О конце года, и о печали
edgar_leitan — 01.01.2022Увы, я совершенно не умею "подводить итоги года", измеряя свою социальную ценность в количестве опубликованного (за его ничтожною — пока — малостию), списками прочитанных докладов, в количествах конференций, в сотнях студентов и прочего, нагнетающего чувство значимости и дающего ложное ощущение своей coпричастности вечности.
Так что хвалиться могу разве что вместе с Тейтаро Судзуки: своей полной ничтожностью и мимолётностью. Это не "комплекс неполноценности", но понимание жизни как сна. В юности, когда я начинал изучать буддизм в его тибетском изводе, мне казалось, что я глубоко понимаю это. Но тогда я это не понимал, зато понимаю теперь.
Конечно, почти каждый день ушедшего года был занят преподаванием санскрита: как самого языка, так и самых разных написанных на нём произведений, трактатов, комментариев, как индивидуальным ученикам, так и группам.
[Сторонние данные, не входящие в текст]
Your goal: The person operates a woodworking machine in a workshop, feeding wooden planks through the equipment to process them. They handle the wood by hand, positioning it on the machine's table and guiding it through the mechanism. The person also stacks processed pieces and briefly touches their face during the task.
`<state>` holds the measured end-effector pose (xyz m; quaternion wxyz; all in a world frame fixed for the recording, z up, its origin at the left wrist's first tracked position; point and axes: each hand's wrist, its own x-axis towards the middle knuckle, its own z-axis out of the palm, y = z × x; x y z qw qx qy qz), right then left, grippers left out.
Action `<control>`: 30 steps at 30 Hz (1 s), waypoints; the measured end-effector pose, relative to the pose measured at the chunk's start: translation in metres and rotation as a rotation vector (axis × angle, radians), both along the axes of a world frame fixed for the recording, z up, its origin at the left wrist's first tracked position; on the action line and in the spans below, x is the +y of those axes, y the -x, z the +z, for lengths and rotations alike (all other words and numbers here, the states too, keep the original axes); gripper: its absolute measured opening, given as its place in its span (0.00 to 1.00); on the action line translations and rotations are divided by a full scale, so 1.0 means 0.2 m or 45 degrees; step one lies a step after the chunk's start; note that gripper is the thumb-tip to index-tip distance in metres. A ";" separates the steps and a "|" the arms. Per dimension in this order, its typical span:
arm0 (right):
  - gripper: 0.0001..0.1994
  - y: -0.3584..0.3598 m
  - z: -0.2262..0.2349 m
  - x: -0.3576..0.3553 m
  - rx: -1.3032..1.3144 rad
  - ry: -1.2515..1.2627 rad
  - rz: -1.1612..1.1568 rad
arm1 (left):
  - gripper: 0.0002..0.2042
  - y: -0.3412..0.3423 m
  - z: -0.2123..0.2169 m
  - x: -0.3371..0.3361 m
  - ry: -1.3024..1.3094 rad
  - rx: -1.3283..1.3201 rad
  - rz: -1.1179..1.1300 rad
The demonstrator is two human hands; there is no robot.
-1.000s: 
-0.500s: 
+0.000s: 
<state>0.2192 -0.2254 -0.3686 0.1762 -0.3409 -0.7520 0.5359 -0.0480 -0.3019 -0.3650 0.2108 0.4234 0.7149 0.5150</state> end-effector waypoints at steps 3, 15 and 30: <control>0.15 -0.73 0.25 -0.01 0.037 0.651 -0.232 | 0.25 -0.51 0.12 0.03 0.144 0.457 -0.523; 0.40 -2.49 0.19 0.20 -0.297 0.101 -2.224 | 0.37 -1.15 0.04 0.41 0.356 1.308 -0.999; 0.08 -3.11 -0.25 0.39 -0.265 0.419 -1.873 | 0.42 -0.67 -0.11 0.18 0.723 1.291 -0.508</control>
Но как измерить ценность всего этого? Да и есть ли она вообще? Если и есть, то разве что для группы áнтиков (так, нежно -- у Лескова; а вот в наши окаянные времена их назвали бы фриками), чудаков нашего времени, почему-то занимающихся разными аспектами индийской классики. Однако, в отличие áнтиков-чудаков, практичные циники назовут это эскапизмом и в чём-то будут правы. Возможно, я преподаю все эти вещи сравнительно неплохо, но...
Отдельные особо восторженные ученики пытаются время от времени приписывать мне роль духовного учителя, во свидетели призывая то накшастры (созвездия и прочие "элементарии"), то вещие сны, то свои интуиции. После некоторого замешательства и задумчивости я понял, что на меня это действует невероятно угнетающе, поскольку это не только неправда, но и предполагает проекцию индивидуальных ожиданий тех или иных людей, которые я заведомо не смогу исполнить. Поскольку и не хочу, и не смогу, даже если бы хотел.
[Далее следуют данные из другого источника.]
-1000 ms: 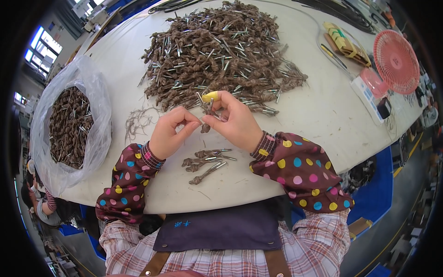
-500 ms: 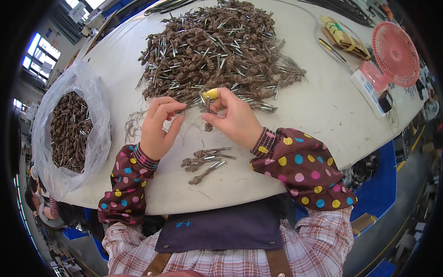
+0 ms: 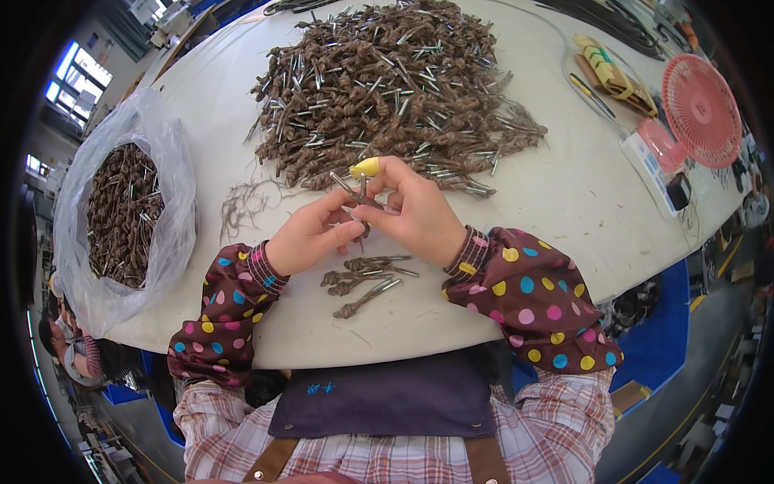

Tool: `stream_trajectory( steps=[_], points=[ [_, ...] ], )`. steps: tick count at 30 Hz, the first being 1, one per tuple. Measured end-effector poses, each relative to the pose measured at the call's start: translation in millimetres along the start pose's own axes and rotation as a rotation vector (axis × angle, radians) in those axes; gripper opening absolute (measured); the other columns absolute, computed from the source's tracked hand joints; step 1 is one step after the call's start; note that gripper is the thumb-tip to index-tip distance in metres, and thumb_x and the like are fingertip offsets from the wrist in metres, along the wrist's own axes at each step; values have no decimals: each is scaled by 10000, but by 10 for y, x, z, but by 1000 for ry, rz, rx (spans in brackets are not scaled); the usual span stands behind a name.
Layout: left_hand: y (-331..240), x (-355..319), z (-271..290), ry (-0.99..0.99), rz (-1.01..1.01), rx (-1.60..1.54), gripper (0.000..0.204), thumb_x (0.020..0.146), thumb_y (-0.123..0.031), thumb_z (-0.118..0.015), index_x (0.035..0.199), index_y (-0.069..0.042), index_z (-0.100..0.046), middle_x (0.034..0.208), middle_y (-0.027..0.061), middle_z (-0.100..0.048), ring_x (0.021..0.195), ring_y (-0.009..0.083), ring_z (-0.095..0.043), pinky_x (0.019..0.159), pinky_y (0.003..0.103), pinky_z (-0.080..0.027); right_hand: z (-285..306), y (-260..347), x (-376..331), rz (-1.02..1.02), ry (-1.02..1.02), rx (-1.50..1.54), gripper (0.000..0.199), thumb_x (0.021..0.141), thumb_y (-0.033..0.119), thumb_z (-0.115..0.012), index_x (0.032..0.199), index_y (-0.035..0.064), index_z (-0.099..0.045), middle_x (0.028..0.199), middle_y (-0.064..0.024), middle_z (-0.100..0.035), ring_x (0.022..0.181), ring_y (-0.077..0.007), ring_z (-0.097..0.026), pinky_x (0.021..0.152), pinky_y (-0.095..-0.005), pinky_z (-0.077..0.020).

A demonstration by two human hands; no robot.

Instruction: Assembling small metal clips onto leather or fabric tassels in a workshop.

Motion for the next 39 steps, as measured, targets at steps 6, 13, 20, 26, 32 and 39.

Ну а за очариванием, как и водится, непременно последует разочарование, с упрёками и прочими играми и манипуляциями. Скучно и тоскливо, потому что все дальнейшие шаги подобных игр знаю наперёд, как и неминуемую опустошённость и досаду в конце. Иезуитская школа (в прямом смысле -- двухлетнее послушничество в ордене) и опыт интроверсии дают свои плоды.
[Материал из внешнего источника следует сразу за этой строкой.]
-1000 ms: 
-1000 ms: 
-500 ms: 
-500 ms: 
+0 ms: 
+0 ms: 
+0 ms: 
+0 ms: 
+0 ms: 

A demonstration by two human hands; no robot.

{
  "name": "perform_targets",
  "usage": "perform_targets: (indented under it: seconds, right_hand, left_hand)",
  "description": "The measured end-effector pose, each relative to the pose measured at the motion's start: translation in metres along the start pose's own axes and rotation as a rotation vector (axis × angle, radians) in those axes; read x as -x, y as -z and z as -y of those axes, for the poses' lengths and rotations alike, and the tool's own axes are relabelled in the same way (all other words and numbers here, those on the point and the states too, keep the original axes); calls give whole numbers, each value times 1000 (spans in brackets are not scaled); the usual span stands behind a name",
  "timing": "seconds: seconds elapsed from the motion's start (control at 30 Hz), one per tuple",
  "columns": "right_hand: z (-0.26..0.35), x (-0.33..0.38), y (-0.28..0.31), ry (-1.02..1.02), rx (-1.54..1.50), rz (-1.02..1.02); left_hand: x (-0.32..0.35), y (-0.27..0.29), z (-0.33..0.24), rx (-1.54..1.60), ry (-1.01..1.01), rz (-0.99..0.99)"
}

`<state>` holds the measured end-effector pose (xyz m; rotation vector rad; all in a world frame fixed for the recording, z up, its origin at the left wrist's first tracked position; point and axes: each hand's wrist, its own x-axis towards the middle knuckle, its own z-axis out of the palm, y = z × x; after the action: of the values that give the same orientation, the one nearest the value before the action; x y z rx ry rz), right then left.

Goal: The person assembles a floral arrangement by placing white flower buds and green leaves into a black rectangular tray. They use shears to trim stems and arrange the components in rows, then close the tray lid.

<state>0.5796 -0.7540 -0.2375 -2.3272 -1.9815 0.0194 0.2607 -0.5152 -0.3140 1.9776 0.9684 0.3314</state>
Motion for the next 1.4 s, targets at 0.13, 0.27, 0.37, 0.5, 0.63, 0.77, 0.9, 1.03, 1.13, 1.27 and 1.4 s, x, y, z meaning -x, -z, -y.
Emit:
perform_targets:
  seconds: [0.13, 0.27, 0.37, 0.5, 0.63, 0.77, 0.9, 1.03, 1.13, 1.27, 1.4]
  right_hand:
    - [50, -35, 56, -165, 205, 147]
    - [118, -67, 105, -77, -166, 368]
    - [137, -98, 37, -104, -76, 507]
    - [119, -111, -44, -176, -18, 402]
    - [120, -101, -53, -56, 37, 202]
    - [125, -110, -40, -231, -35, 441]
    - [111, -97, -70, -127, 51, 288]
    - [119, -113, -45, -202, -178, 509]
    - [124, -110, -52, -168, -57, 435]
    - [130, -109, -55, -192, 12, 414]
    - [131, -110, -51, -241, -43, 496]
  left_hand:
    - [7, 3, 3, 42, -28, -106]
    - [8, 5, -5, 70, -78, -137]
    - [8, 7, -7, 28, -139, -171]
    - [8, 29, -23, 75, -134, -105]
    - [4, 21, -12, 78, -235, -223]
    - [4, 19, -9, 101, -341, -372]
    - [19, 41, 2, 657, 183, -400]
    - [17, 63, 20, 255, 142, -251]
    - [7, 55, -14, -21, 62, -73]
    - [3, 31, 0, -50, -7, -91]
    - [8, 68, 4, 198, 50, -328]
Понимая свою роль не более, чем роль скромного преподавателя языка (санскрита и прочих связанных с ним замшелых наук), пока что дающую возможность оплачивать счета, я, тем не менее, осознаю, что для меня самого такое преподавание — всё-таки своего рода духовное делание. Некое подобие йоги или садханы, или молитвенного правила, или чего-то такого. Это как особый ритуал, вроде поливания воткнутого корнями вверх сухого дерева, о котором упоминает в начале "Жертвоприношения" Александр (сама эта историка, кажется, из Патерика). В этом осознании совершенно нет патетики, но всего лишь поиск подходящих ассоциаций и метафор. Если угодно — это та малая щепка или веточка, которая не даёт тонущему в океане Круговерти окончательно пойти ко дну.
Что я ещё осознал? То, что почти совершенно разучился читать книги, книги целиком, почти совершенно переключившись, как филолог, на тексты и их "медленное чтение" (с лёгкой руки В. Топорова, с которым меня чуть не познакомили в Риге в 1991 г., эта фраза Фридриха Ницше стала расхожим клише). Я перестал понимать, как это возможно: глотать по несколько книг за неделю, а то и за день, о чём нередко пишут френды. Да и в своём чтении даже художественной литературы перешёл, в основном, на чтение санскритских произведений или, в свободные минуты, бесконечное и медленное же перечитывание избранных европейских классиков, вроде "Фауста". Lectio divina?, т. е. школа бенедиктинцев, к которой я пять лет непосрественно был причастен?
Многое за год передумано и перечувствовано, многое переосмыслено в абсурдном цирке нашей общественной жизни, хотя осознано это было, будучи пропущенным через свой мыслительный опыт.
Ах, да, вот что ещё: нeкоторое время назад оживил своё давнее изучение турецкого языка.